● **ABOUT THIS EXERCISE**:
The required result is the number of lines below that hold the word "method", stated without anything else.

□ □ □ □

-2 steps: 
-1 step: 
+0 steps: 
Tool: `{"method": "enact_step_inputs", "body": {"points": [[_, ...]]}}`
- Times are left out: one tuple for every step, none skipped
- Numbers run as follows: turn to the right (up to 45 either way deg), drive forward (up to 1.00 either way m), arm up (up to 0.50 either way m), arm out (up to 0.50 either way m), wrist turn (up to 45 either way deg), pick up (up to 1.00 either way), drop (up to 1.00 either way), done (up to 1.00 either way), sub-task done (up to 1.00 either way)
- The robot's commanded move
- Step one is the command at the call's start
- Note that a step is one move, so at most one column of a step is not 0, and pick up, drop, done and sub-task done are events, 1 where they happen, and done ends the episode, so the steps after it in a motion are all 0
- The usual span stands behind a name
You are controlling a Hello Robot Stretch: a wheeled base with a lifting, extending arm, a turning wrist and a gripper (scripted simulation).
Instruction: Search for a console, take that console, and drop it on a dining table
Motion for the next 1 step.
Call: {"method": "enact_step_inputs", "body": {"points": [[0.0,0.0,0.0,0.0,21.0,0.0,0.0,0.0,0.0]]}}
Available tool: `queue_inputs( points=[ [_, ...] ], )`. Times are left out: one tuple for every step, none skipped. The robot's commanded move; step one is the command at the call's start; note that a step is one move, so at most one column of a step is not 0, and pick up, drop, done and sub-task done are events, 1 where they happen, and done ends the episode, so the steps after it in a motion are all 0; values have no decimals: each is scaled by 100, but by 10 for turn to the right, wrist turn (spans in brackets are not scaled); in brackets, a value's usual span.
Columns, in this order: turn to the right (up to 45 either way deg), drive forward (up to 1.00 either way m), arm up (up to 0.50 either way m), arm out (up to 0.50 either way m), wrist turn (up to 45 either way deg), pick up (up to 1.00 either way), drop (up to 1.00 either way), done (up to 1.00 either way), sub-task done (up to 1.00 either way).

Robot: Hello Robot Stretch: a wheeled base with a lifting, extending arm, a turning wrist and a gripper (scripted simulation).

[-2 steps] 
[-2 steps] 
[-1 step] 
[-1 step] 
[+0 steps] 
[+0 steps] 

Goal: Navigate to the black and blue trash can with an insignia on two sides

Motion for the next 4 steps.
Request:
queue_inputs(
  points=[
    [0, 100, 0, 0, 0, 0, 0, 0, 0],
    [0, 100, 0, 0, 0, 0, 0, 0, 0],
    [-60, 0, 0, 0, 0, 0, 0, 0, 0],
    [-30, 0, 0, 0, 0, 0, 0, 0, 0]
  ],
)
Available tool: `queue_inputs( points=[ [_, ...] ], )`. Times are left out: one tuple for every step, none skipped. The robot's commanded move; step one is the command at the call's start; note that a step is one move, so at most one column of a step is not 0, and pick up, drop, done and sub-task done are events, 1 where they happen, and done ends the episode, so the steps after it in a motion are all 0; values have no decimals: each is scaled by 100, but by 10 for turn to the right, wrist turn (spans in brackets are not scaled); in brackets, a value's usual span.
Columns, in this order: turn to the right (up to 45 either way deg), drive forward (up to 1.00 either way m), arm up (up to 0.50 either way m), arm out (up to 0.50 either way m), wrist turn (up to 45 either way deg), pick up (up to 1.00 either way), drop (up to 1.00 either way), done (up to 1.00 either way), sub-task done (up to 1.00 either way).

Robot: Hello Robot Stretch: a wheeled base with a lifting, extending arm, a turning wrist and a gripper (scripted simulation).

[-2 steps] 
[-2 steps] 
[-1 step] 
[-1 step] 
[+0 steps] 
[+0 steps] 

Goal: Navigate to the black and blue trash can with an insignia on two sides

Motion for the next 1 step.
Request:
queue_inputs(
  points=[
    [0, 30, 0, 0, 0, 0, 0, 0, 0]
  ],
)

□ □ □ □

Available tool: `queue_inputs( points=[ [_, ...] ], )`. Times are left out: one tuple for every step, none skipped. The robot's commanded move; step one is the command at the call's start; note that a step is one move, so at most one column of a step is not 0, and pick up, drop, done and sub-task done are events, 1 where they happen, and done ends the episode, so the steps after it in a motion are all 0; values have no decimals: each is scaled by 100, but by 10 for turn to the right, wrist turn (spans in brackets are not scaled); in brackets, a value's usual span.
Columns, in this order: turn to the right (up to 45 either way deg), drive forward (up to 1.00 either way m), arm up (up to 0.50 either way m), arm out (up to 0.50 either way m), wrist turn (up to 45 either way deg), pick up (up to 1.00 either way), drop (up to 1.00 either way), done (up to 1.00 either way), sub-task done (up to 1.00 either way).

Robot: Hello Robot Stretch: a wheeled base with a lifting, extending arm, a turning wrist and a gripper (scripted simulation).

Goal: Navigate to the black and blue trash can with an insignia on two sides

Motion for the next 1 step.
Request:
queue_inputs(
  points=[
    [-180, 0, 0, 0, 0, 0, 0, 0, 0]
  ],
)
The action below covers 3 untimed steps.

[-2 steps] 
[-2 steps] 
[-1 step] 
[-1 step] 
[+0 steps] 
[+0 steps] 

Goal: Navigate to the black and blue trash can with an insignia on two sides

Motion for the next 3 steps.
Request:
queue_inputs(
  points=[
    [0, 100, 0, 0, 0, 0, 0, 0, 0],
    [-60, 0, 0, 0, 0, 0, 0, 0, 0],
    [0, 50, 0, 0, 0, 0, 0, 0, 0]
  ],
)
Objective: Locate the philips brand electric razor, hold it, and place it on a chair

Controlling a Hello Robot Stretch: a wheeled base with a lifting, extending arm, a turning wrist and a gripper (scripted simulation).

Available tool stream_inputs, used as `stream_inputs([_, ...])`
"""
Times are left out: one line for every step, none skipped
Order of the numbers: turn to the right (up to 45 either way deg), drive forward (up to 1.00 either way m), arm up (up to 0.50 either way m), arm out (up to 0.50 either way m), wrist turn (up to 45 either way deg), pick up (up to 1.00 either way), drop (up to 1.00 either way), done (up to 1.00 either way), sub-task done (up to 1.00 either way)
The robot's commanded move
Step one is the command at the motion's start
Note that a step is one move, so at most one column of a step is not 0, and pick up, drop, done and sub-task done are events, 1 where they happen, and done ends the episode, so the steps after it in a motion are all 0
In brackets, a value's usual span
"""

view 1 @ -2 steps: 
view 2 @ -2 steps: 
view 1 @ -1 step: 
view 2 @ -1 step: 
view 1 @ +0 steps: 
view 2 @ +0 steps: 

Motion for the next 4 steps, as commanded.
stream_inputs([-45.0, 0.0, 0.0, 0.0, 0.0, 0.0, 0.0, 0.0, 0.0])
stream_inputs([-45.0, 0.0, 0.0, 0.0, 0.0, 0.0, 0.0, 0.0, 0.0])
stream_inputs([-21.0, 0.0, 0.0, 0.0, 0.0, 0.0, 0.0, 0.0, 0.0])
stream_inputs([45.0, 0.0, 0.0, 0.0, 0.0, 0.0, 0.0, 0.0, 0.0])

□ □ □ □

● **ANSWER FOR THE TASK**:
2